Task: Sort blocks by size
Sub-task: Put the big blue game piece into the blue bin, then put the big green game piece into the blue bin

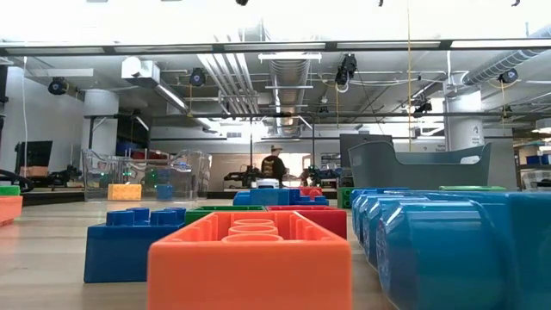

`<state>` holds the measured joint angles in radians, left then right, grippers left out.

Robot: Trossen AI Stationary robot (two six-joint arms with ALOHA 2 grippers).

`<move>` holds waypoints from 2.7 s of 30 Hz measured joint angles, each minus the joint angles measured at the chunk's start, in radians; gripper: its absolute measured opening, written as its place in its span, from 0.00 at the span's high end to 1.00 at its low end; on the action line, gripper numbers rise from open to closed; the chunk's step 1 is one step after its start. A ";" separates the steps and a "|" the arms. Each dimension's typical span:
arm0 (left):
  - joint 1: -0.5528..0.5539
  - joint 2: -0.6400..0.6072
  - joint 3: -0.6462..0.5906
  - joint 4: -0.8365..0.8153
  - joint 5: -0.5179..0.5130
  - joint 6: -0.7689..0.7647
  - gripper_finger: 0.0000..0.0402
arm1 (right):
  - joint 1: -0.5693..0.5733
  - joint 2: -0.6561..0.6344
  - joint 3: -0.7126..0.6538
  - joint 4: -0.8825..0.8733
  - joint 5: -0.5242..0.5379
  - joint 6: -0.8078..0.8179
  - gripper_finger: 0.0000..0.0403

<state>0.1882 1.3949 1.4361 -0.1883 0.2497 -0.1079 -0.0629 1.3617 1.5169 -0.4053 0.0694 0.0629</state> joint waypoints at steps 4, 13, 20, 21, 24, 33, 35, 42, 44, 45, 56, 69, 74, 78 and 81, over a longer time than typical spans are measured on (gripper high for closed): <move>0.000 0.000 0.036 -0.157 -0.111 0.033 0.27 | -0.043 0.000 0.000 -0.125 0.015 0.022 0.34; -0.001 -0.002 0.113 -0.507 -0.539 -0.031 0.27 | -0.237 0.003 -0.015 -0.535 0.587 0.176 0.34; -0.002 -0.003 0.123 -0.640 -0.657 -0.187 0.27 | -0.526 0.048 -0.105 -0.738 0.468 0.470 0.34; -0.001 -0.003 0.122 -0.647 -0.657 -0.203 0.27 | -0.556 0.059 -0.124 -0.737 0.453 0.474 0.34; -0.002 -0.002 0.116 -0.648 -0.654 -0.227 0.27 | -0.621 0.096 -0.159 -0.733 0.385 0.463 0.33; -0.002 -0.002 0.113 -0.651 -0.652 -0.247 0.27 | -0.631 0.127 -0.163 -0.682 0.349 0.452 0.05; -0.002 -0.002 0.113 -0.651 -0.652 -0.250 0.27 | -0.624 0.113 -0.163 -0.661 0.347 0.451 0.07; -0.005 -0.002 0.112 -0.735 -0.614 -0.273 0.26 | -0.578 0.029 -0.163 -0.586 0.280 0.450 0.10; -0.005 -0.002 0.112 -0.769 -0.578 -0.297 0.26 | -0.557 0.006 -0.163 -0.555 0.263 0.450 0.10; -0.005 -0.002 0.112 -0.792 -0.564 -0.317 0.26 | -0.545 -0.004 -0.163 -0.539 0.262 0.451 0.10; -0.021 -0.002 0.068 -1.234 -0.466 -0.727 0.26 | -0.487 -0.018 -0.163 -0.423 0.260 0.439 0.10; -0.099 -0.006 -0.349 -1.252 -0.139 -1.036 0.26 | -0.487 -0.011 -0.163 -0.397 0.236 0.396 0.10; -0.114 -0.006 -0.524 -1.222 -0.099 -1.078 0.26 | -0.487 -0.011 -0.163 -0.396 0.236 0.385 0.10; -0.114 -0.006 -0.625 -1.137 -0.090 -1.082 0.27 | -0.487 -0.011 -0.163 -0.396 0.233 0.382 0.10; -0.118 -0.006 -0.684 -1.062 -0.057 -1.089 0.27 | -0.487 -0.011 -0.163 -0.396 0.226 0.381 0.10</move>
<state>0.0701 1.3888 0.7519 -1.2499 0.1925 -1.1966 -0.5499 1.3506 1.3537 -0.8017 0.2956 0.4443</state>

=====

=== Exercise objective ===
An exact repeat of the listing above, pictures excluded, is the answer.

=== Written answer ===
Task: Sort blocks by size
Sub-task: Put the big blue game piece into the blue bin, then put the big green game piece into the blue bin


`<state>` holds the measured joint angles in radians, left then right, grippers left out.

Robot: Trossen AI Stationary robot (two six-joint arms with ALOHA 2 grippers).

`<move>` holds waypoints from 2.7 s of 30 Hz measured joint angles, each minus the joint angles measured at the chunk's start, in radians; gripper: its absolute measured opening, written as its place in its span, from 0.00 at the span's high end to 1.00 at its low end; on the action line, gripper numbers rise from open to closed; the chunk's step 1 is one step after its start. A ";" separates the steps and a "|" the arms. Each dimension's typical span:
arm0 (left):
  - joint 1: -0.5528..0.5539
  - joint 2: -0.6400..0.6072
  - joint 3: -0.6462..0.5906
  - joint 4: -0.8365..0.8153
  - joint 5: -0.5179..0.5130
  - joint 6: -0.7689..0.7647
  - gripper_finger: 0.0000..0.0402
arm1 (right):
  - joint 1: -0.5693..0.5733
  - joint 2: -0.6561..0.6344
  - joint 3: -0.7126..0.6538
  - joint 4: -0.8825..0.8733
  - joint 5: -0.5242..0.5379
  - joint 6: -0.8078..0.8179
  - gripper_finger: 0.0000..0.0403

<state>0.1882 1.3949 1.4361 -0.1883 0.2497 -0.1079 -0.0629 1.3617 1.5169 -0.4053 0.0694 0.0629</state> joint waypoints at steps 4, 13, 20, 21, 24, 33, 35, 42, 44, 45, 56, 69, 74, 78 and 81, over a longer time than typical spans are measured on (gripper high for closed): <move>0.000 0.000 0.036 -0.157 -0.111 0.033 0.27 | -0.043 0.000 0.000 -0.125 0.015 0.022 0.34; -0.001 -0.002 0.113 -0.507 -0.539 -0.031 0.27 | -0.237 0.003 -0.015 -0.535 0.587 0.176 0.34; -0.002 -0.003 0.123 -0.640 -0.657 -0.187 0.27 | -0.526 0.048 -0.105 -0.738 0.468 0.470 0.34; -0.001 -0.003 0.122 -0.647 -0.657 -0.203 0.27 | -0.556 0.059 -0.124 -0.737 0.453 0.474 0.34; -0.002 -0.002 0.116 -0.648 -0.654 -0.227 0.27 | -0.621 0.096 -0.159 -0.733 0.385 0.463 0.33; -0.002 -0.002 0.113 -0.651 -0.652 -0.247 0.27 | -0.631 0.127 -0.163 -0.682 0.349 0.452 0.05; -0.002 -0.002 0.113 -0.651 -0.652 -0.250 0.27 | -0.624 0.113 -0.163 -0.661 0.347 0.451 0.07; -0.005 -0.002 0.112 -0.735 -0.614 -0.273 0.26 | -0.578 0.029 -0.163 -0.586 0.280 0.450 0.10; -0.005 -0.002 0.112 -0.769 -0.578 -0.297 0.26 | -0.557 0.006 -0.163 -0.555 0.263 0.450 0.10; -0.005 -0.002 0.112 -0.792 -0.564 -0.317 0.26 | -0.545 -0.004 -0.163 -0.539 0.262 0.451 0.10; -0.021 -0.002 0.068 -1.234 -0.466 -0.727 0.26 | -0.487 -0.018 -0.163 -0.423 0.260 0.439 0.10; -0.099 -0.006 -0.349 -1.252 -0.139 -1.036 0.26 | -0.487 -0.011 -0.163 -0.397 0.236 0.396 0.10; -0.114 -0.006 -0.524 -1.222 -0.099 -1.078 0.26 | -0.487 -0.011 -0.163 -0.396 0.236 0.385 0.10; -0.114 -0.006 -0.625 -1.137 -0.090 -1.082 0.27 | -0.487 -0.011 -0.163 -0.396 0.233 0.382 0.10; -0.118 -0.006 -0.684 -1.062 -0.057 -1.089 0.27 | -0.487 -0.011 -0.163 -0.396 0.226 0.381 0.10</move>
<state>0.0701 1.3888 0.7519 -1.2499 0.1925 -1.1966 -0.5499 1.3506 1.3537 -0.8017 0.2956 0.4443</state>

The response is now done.